> **Problem to solve**
Which lines of the entries below include "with"? List them all.

> **Data for this task**
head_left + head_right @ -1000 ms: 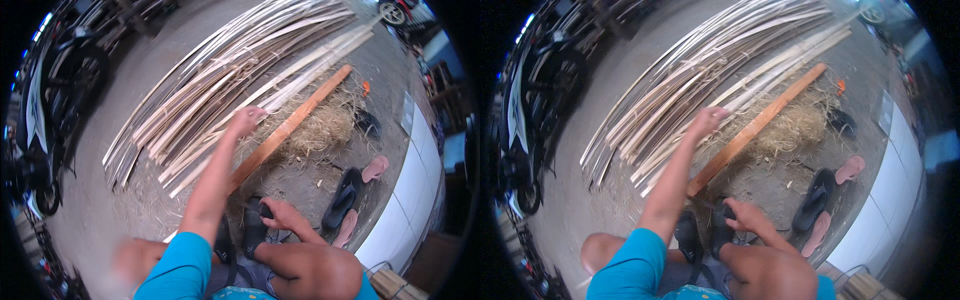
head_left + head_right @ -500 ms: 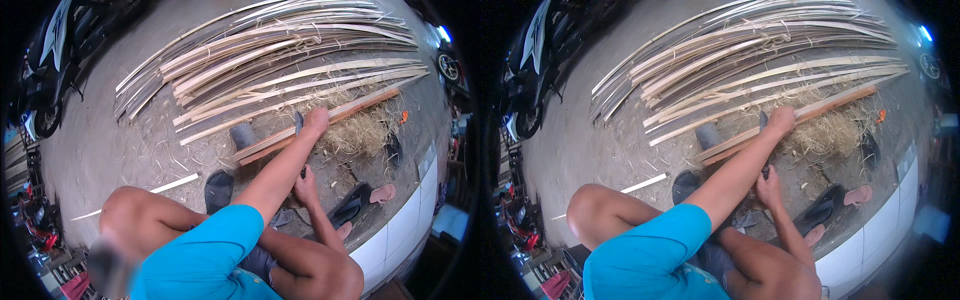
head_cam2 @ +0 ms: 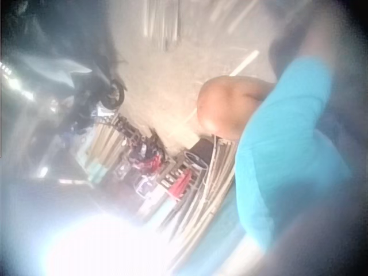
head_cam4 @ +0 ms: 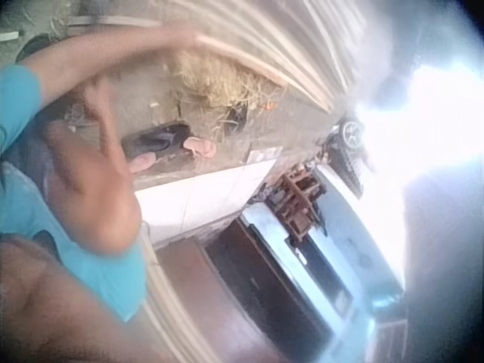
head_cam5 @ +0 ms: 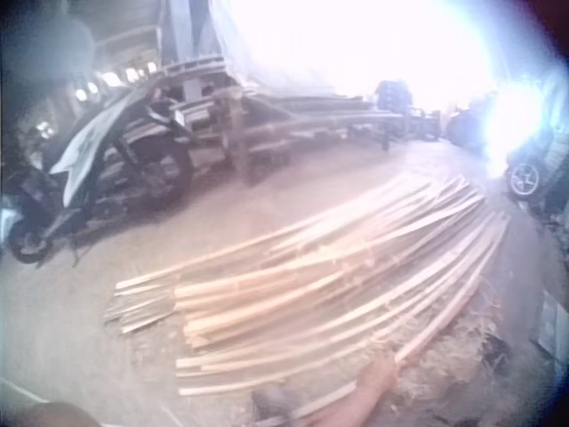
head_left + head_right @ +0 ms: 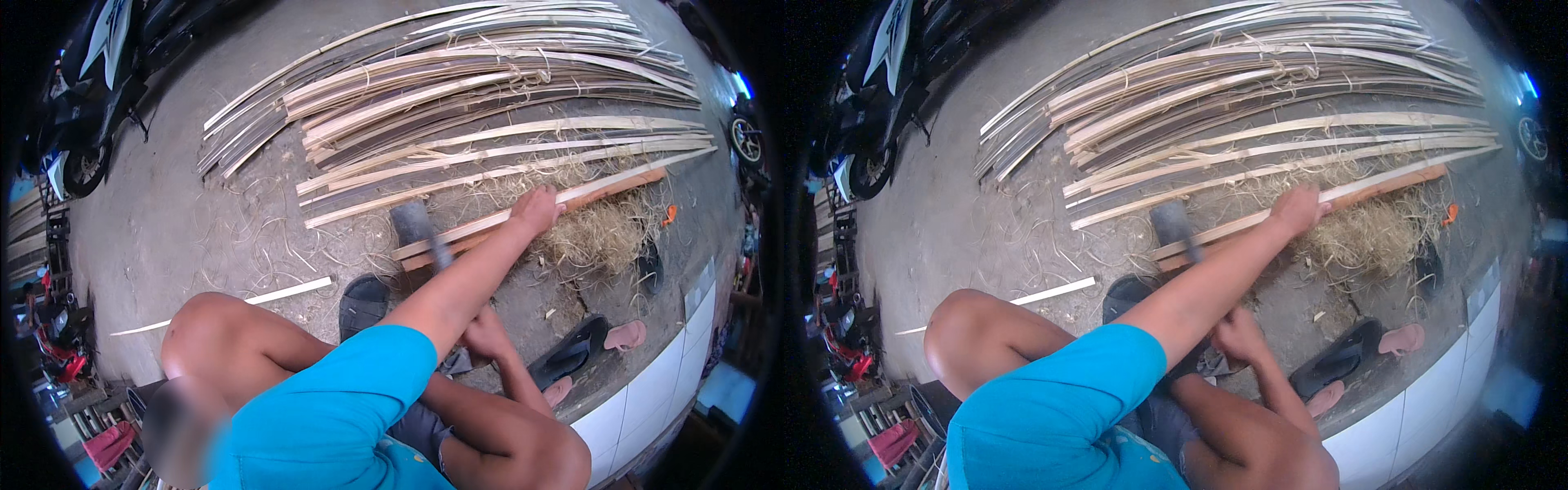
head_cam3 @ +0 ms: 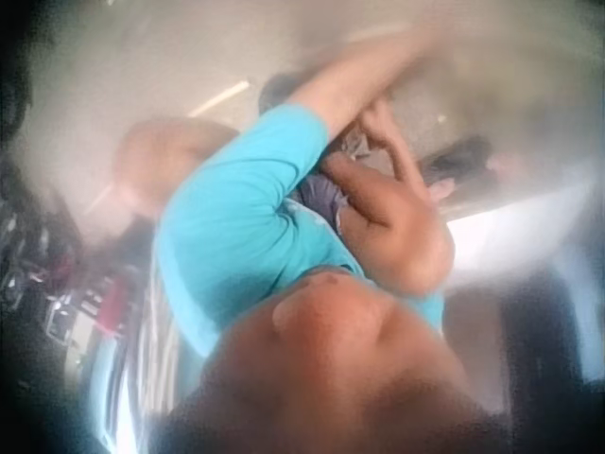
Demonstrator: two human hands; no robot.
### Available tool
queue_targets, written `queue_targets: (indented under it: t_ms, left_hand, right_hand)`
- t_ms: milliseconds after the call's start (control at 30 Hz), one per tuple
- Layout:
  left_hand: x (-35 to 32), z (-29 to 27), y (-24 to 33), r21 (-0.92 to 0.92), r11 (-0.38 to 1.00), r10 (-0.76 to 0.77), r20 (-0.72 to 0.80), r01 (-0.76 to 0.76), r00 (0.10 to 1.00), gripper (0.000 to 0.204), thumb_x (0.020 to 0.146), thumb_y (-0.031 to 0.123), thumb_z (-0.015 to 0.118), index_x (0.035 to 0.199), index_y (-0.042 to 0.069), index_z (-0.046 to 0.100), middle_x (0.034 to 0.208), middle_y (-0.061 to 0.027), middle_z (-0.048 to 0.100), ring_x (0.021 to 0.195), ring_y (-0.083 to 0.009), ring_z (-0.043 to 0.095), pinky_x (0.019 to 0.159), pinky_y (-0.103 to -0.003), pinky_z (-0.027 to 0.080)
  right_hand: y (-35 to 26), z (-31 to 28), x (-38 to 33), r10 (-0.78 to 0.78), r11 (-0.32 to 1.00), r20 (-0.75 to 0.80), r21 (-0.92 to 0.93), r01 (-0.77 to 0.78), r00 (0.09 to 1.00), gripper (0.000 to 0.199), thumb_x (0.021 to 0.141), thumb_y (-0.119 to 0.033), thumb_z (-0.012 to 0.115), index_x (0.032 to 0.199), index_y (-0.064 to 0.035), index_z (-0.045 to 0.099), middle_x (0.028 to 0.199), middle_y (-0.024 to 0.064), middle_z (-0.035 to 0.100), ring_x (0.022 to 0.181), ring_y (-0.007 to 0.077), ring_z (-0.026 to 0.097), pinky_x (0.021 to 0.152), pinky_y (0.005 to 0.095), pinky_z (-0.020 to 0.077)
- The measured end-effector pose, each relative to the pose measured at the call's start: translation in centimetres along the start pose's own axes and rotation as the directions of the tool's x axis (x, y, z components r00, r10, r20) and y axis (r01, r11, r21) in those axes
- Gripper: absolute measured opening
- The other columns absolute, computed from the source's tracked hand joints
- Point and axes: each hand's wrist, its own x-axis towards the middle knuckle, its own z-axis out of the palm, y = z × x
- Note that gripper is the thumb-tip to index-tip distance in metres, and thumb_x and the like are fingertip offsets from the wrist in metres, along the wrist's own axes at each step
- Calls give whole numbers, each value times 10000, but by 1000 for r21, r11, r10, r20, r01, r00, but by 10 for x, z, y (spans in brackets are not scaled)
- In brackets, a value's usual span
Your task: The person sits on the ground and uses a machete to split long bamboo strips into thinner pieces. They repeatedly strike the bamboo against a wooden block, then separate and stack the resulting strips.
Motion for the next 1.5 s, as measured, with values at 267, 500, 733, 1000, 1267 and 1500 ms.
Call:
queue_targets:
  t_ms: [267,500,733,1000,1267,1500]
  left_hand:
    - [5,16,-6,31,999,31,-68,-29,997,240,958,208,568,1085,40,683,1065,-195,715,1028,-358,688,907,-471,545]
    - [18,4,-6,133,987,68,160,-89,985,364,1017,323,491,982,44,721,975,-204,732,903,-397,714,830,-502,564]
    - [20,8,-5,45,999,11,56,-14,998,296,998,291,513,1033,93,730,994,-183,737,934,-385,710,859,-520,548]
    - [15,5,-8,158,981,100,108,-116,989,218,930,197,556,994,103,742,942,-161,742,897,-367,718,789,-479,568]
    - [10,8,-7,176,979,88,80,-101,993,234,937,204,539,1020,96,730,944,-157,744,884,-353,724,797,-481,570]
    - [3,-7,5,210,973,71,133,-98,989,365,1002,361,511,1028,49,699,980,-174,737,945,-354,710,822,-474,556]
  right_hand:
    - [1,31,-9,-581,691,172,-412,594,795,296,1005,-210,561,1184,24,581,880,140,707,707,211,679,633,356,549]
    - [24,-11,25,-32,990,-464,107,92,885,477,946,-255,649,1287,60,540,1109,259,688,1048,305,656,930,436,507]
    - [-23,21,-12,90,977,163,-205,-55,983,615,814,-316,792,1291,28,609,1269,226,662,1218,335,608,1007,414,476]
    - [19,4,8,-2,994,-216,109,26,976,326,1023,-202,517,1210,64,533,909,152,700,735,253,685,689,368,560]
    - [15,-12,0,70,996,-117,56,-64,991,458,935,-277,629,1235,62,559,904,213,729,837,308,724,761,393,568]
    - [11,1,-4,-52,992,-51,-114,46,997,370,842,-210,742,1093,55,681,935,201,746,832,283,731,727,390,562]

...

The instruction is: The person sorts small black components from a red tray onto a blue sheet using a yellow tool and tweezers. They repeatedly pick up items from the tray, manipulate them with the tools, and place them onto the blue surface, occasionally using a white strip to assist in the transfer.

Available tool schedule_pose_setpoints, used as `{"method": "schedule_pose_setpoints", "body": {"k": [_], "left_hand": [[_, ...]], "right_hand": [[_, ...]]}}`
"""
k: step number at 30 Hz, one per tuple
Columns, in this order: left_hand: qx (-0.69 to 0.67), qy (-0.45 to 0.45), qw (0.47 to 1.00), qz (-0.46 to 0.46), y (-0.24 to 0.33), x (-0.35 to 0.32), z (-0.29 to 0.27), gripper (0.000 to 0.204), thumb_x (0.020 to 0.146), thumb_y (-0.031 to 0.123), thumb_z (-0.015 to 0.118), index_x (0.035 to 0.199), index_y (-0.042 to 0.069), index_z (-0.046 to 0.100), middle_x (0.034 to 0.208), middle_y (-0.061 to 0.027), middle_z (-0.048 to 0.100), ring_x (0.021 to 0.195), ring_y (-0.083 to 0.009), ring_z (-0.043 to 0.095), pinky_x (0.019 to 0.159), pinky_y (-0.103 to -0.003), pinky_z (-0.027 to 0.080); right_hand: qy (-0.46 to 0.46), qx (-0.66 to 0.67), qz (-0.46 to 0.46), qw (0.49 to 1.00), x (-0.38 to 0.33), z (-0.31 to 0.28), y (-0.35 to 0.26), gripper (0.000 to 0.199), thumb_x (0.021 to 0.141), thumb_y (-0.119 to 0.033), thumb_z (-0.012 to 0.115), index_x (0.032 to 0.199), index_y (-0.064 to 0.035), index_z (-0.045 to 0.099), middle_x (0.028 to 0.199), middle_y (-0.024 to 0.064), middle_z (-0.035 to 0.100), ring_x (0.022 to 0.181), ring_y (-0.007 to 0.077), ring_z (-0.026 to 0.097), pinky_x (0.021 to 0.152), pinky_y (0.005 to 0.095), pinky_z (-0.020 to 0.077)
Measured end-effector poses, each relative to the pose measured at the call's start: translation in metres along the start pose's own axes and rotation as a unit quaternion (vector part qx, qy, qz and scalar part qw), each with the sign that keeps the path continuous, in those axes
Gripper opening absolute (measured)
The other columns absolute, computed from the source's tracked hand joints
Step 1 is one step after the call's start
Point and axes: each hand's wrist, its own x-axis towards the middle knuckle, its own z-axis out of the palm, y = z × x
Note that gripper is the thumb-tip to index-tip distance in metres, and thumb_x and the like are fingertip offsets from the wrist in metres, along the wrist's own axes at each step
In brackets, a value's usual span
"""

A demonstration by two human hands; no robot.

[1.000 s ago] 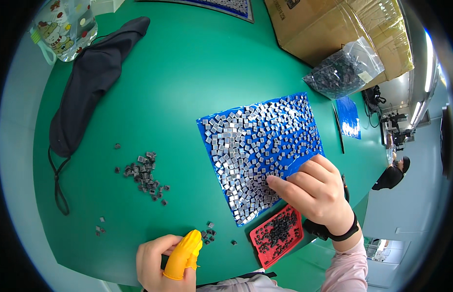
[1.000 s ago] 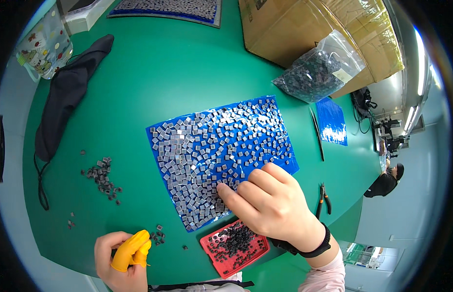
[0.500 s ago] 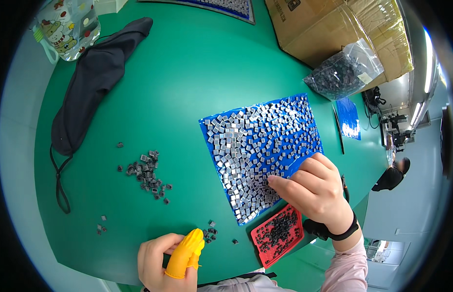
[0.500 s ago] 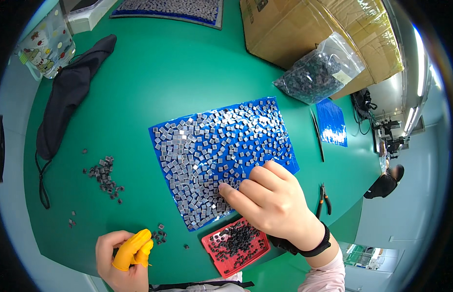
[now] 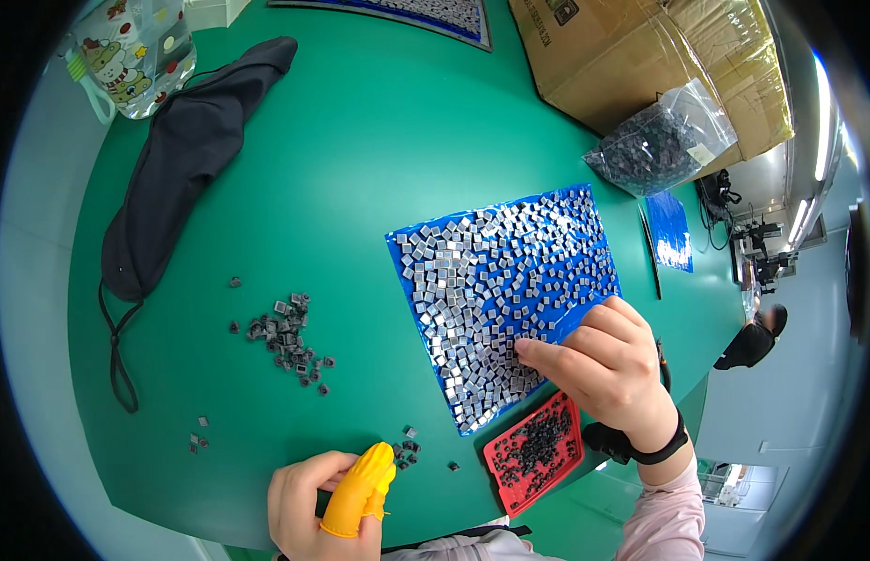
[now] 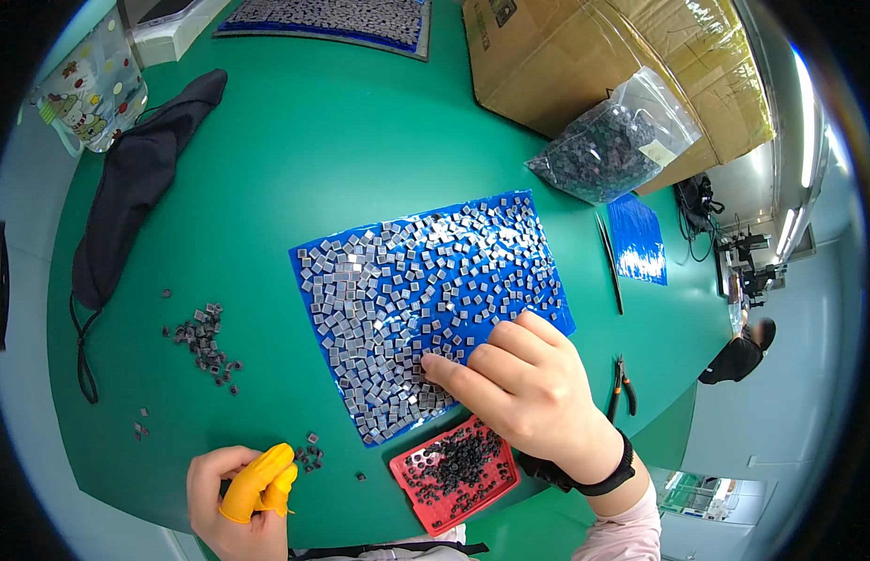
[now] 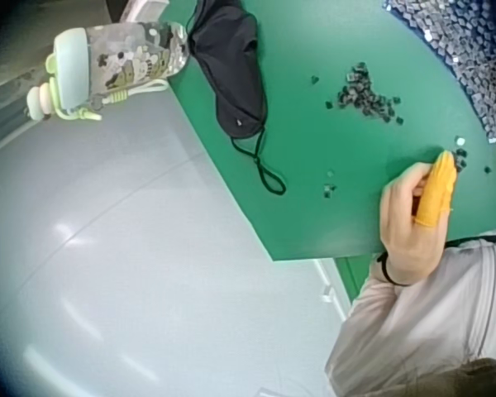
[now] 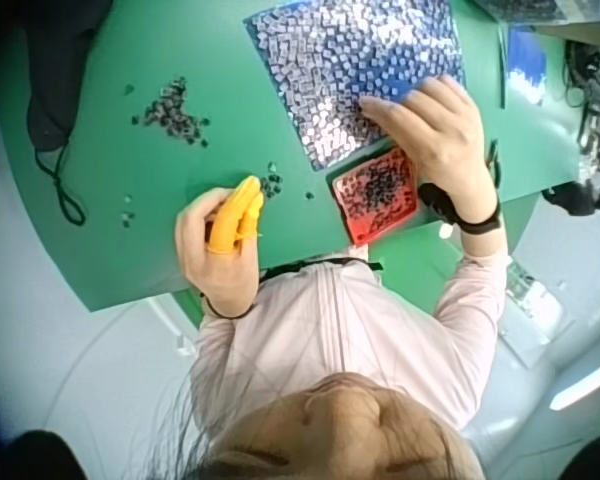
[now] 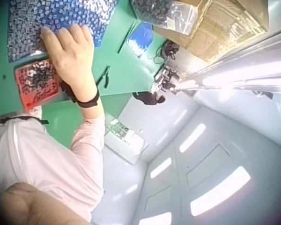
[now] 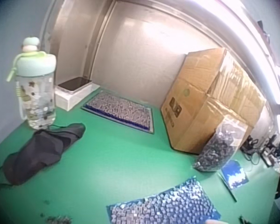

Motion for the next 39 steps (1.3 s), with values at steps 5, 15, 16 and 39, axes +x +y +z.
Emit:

> **Response to the exercise**
Motion for the next 1.5 s, as measured, with values at 267, 500, 733, 1000, 1267 and 1500 ms.
The instruction is: The person sorts small black components from a red tray onto a blue sheet using a yellow tool and tweezers. They repeatedly pick up items from the tray, manipulate them with the tools, and place them onto the blue surface, occasionally using a white strip to assist in the transfer.
Measured end-effector poses, each relative to the pose measured at the call's start: translation in metres along the start pose's own axes and rotation as a unit quaternion (vector part qx, qy, qz and scalar part qw), each with the sign that keeps the path continuous, in those axes
Motion for the next 39 steps (1.3 s), with values at steps 5, 15, 16 and 39, axes +x +y +z.

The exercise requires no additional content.